_What the exercise asks_
Only one stretch of the data below is wanted: the lines starting at the one with "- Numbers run" and ending at the one with "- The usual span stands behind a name", both included, given again exactly.
━━━━━━━━━━━━━━━━━━━━
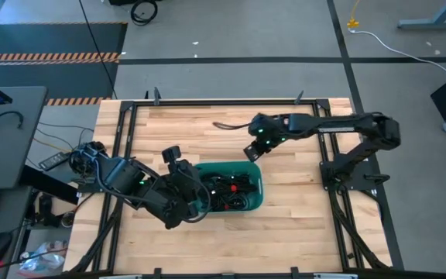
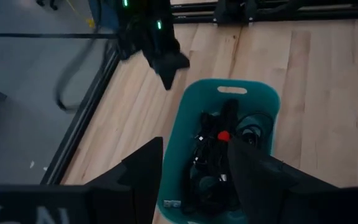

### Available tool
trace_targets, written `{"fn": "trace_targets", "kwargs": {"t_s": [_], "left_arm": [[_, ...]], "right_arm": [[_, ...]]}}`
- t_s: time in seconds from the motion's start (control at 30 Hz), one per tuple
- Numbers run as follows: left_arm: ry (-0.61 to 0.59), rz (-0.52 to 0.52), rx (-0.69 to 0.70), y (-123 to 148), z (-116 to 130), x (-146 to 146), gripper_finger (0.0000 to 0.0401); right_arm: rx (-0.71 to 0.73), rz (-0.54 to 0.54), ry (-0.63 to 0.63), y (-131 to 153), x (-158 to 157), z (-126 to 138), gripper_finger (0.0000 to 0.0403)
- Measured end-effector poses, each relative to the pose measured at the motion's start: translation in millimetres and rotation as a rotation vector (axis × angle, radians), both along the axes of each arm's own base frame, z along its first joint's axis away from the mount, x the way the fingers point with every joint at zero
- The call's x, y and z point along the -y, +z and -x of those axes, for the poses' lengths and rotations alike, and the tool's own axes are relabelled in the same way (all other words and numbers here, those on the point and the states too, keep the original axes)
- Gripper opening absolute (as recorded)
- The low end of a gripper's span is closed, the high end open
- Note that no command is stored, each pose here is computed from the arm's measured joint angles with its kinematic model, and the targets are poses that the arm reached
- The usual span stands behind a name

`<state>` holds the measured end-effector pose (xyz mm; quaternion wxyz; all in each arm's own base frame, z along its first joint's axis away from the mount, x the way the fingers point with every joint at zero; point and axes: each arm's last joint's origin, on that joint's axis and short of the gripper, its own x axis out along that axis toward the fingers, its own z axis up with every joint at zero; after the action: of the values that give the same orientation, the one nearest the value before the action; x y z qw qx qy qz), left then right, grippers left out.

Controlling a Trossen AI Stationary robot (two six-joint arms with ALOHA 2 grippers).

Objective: Pick and place USB-C Cables
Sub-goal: Return to Home Position

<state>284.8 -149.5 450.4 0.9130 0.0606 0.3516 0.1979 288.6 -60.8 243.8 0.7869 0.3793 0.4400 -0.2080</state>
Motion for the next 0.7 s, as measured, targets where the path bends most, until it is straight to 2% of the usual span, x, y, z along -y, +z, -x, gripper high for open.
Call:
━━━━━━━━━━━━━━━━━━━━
_Solution to this exercise_
- Numbers run as follows: left_arm: ry (-0.61 to 0.59), rz (-0.52 to 0.52), rx (-0.69 to 0.70), y (-123 to 148), z (-116 to 130), x (-146 to 146), gripper_finger (0.0000 to 0.0401); right_arm: rx (-0.71 to 0.73), rz (-0.54 to 0.54), ry (-0.63 to 0.63), y (-131 to 153), x (-158 to 157), z (-126 to 138), gripper_finger (0.0000 to 0.0403)
- Measured end-effector poses, each relative to the pose measured at the motion's start: translation in millimetres and rotation as a rotation vector (axis × angle, radians), both along the axes of each arm's own base frame, z along its first joint's axis away from the mount, x the way the fingers point with every joint at zero
- The call's x, y and z point along the -y, +z and -x of those axes, for the poses' lengths and rotations alike, and the tool's own axes are relabelled in the same way (all other words and numbers here, those on the point and the states too, keep the original axes)
- Gripper opening absolute (as recorded)
- The low end of a gripper's span is closed, the high end open
- Note that no command is stored, each pose here is computed from the arm's measured joint angles with its kinematic model, and the targets are poses that the arm reached
- The usual span stands behind a name

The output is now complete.